Donald Trump’s ICE is Tearing Families Apart

http://bit.ly/2Cka3XH

Taseen Jamal, a fourteen-year-old from Lawrence, Kansas, was getting
ready for school two weeks ago when his younger sister, Naheen, ran into
the kitchen, screaming. A black truck with tinted windows was parked in
their driveway, and two men, who identified themselves as officers with
Immigration and Customs Enforcement (ICE), were putting their father,
Syed, in handcuffs. Originally from Bangladesh, Syed moved to the United
States in 1987. He is fifty-five years old, teaches chemistry at a local
college, and has three children, all American citizens. “I’d heard about
this stuff happening on the news,” Taseen told me. “I just didn’t think
it could happen to us.” His father has been in detention since his
arrest.

Syed Jamal first came to the U.S. on a student visa, to study at the
University of Kansas. After graduating, he stayed in the country to work
at Children’s Mercy Hospital, in Kansas City, which sponsored his H-1B
visa. Over the next several years, he readjusted his status so that he
could pursue graduate work; when his last visa expired, in 2008, he was
unable to find another job in time to renew his papers. Since 2012, he’s
had regular check-ins with ICE, yet he has been allowed to remain in the
country because the Obama Administration, after arresting hundreds of
thousands of people in its first few years, decided to stop focussing
resources on deporting people without criminal records. Under the Trump
Administration, which has called for a massive increase in deportations,
people like Jamal are getting rearrested and processed for deportation.
ICE made a hundred and forty thousand arrests last year, an increase of
thirty per
cent
compared with the year before, and the number of so-called non-criminal
arrests has doubled. Immigrants who have lived productive lives in the
U.S. for decades are being rounded up. “There’s no rhyme or reason
behind it,” Felicia Escobar, who was an immigration adviser to President
Barack Obama, told me.

“When you remove all priorities, it’s like a fisherman who could just
get his quota anywhere,” John Sandweg, a former acting head of ICE,
recently
told the Washington Post. The stories of recent ICE arrests do not fit any
particular pattern. Late last month, a Detroit landscaper named Jorge
García, who came to the U.S. with his parents, in 1989, when he was ten,
was deported to Mexico. His wife and two children, who are American
citizens, stayed behind, in Detroit. This month, a forty-three-year-old
Michigan doctor named Lukasz Niec, who came to the United States from
Poland in 1979, was arrested and is currently in deportation
proceedings. Last week, a thirty-year-old father of five, Jesus
Berrones, who was brought to the U.S. from Mexico when he was a year
old, was ordered to be deported, despite the fact that his five-year-old
son is undergoing chemotherapy to treat leukemia. ICE is sending out
thousands of notice-to-appear requests, documents that are typically
preludes to arrest and deportation. Matt Adams, a lawyer with the
Northwest Immigrant Rights Project, in Seattle, told me, “ICE is taking
anybody and everybody they can. It’s low-hanging fruit, whoever they can
get. These are people who’ve been here for twenty or thirty years.”

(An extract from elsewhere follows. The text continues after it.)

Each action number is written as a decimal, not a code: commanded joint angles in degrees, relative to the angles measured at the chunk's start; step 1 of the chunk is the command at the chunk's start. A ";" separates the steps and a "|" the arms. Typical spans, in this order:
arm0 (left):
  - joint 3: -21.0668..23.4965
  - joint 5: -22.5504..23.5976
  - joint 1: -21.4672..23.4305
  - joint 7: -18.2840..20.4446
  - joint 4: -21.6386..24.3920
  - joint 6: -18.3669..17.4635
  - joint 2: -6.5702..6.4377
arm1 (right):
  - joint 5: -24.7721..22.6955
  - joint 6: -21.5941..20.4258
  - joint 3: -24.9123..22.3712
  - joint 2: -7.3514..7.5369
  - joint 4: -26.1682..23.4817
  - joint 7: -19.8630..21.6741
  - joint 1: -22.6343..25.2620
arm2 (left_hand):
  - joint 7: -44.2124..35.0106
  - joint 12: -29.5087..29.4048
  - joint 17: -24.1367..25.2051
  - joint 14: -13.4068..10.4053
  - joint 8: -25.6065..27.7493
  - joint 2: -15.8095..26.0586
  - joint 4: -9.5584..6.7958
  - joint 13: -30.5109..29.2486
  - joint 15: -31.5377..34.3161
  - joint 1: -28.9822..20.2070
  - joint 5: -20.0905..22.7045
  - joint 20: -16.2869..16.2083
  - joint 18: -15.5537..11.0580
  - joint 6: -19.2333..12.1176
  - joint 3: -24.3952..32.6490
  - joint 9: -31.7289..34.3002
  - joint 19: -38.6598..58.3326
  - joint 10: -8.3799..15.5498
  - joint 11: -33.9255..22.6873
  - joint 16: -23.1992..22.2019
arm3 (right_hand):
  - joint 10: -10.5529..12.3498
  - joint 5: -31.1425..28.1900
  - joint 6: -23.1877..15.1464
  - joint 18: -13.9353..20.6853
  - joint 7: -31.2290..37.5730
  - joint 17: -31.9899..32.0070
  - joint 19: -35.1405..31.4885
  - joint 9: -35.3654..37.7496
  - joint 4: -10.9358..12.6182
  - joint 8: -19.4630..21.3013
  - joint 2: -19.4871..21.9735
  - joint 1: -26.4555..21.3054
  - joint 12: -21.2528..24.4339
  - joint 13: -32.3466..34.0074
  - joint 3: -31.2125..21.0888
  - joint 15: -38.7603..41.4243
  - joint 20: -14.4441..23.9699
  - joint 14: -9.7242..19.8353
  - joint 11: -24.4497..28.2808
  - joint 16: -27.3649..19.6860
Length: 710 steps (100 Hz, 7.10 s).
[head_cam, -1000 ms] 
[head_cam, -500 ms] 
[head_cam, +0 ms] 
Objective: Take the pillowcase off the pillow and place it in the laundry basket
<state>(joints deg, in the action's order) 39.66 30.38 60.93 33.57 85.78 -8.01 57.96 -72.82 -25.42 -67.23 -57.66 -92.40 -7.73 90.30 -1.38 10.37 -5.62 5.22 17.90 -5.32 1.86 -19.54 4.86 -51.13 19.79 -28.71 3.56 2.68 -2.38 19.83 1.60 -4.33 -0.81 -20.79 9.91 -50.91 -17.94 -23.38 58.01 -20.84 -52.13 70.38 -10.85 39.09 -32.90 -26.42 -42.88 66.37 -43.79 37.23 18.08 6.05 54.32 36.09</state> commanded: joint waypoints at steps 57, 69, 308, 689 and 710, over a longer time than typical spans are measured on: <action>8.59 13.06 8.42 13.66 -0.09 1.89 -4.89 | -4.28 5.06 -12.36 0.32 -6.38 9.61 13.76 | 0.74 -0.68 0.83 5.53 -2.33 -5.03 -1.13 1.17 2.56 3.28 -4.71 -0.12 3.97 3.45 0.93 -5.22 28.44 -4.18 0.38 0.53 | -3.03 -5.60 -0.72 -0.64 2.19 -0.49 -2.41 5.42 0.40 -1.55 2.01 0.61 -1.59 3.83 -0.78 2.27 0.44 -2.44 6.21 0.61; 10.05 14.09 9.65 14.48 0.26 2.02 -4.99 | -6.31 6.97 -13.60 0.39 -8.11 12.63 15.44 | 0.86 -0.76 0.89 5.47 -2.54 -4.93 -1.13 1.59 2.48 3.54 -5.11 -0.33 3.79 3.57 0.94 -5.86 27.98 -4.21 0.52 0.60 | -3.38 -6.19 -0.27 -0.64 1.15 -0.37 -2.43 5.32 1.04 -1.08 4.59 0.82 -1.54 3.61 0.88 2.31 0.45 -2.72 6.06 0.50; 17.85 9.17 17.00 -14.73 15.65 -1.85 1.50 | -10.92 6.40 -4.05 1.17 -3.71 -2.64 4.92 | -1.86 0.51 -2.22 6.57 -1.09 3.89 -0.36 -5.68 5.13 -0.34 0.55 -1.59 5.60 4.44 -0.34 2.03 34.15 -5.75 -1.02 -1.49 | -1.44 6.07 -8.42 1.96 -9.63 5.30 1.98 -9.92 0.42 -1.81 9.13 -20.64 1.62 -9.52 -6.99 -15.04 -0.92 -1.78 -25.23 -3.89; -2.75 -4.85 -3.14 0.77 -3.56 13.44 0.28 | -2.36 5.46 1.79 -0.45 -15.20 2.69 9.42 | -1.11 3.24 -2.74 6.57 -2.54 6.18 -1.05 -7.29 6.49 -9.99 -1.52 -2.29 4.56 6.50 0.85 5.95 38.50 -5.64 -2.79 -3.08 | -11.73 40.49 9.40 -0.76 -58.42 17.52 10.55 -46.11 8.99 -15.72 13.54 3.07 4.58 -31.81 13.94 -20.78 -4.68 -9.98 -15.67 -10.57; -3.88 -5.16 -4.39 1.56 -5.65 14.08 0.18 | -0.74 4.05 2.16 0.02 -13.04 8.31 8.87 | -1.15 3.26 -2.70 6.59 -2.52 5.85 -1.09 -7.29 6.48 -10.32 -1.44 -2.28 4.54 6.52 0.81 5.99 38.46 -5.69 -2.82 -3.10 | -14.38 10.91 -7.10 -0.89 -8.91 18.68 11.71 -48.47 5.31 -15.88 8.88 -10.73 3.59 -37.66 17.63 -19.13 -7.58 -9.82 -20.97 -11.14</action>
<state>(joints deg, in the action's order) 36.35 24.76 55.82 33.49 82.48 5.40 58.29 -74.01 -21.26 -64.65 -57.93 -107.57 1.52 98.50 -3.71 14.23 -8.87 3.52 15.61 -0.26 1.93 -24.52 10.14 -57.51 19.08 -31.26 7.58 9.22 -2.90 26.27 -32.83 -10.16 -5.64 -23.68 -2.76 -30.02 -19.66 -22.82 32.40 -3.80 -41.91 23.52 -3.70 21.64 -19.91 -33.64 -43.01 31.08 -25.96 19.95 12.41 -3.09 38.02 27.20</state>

Nationwide, ICE has twenty thousand employees and more than four hundred
field offices. Every year, the branch of the agency tasked with making
immigration arrests, called Enforcement and Removal Operations, detains
at least a hundred thousand people—more arrests per year than the
F.B.I., the U.S. Marshals, and the Secret Service make combined. Yet the
guidelines for whom ICE should target have never been clear;
historically, officers have had wide latitude to exercise discretion in
individual cases, but the agency’s work has always been influenced by
the preferences of the White House. Every Presidential Administration
for the last half century has set its own tone on immigration
enforcement. Last year, amid reports of newly unfettered ICE activity,
John Kelly, who served as the Secretary of Homeland Security before
becoming Donald Trump’s chief of staff, vocally defended ICE officers.
“If lawmakers do not like the laws they’ve passed and we are charged to
enforce, then they should have the courage and skill to change the
laws,” he
said.
“Otherwise, they should shut up and support the men and women on the
front lines. My people have been discouraged from doing their jobs for
nearly a decade.”

Jamal’s arrest illustrates how radically ICE’s approach has shifted. In
2010, after Jamal exhausted his appeals to renew his visa, he received a
notice to appear before ICE. A few months later, an immigration judge
ordered him to leave the country by October 26, 2011. But in the summer of 2011 a
lawyer with the Department of Homeland Security contacted Jamal and
informed him that ICE had decided to leave him alone. In March of that
year, John Morton, then the head of ICE, had issued a new set of
guidelines for officers, telling them to target only people who
were a threat to “national security, public safety, and border
security.” Jamal held two graduate degrees from
American universities (in molecular biosciences and pharmaceutical
engineering), he had worked at a hospital, and he was a father of three.
According to the lawyer from D.H.S., this made him a “low priority.”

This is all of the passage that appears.